**Prompt**
Within the data below, copy each line where the string "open" is found.

**Given data**
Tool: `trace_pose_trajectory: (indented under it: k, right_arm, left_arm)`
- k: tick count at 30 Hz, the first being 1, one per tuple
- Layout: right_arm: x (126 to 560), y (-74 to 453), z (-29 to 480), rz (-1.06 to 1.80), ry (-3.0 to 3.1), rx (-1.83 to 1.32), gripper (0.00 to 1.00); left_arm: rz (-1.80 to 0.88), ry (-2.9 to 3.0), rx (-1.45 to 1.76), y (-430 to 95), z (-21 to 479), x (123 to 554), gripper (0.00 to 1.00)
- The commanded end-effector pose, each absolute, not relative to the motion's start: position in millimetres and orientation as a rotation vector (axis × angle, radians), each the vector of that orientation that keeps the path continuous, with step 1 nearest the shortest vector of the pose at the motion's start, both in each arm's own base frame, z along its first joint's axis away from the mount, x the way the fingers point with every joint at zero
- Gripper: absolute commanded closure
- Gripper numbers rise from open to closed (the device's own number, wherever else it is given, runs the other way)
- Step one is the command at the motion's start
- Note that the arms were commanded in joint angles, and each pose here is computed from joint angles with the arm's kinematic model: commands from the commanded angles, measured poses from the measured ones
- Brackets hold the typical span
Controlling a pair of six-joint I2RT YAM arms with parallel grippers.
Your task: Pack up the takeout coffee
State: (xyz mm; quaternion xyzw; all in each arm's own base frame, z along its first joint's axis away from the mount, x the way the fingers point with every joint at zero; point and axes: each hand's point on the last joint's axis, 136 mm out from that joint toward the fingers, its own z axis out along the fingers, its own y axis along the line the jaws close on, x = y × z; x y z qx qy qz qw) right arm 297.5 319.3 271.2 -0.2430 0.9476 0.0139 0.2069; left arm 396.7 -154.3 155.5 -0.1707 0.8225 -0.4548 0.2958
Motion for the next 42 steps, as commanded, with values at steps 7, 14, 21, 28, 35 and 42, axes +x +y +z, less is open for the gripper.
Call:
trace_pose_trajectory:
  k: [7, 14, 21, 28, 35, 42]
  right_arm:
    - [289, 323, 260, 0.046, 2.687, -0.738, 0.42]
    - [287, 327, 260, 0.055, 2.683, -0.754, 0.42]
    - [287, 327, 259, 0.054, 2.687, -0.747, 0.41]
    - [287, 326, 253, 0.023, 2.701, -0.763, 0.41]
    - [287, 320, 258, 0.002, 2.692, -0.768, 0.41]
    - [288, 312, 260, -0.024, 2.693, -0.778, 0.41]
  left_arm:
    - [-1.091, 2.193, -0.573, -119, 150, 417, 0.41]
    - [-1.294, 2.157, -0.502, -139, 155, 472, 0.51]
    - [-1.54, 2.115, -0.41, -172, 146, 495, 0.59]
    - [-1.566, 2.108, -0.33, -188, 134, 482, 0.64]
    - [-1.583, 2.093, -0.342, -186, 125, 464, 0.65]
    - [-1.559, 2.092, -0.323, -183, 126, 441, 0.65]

**Exercise result**
- Gripper numbers rise from open to closed (the device's own number, wherever else it is given, runs the other way)
Motion for the next 42 steps, as commanded, with values at steps 7, 14, 21, 28, 35 and 42, axes +x +y +z, less is open for the gripper.

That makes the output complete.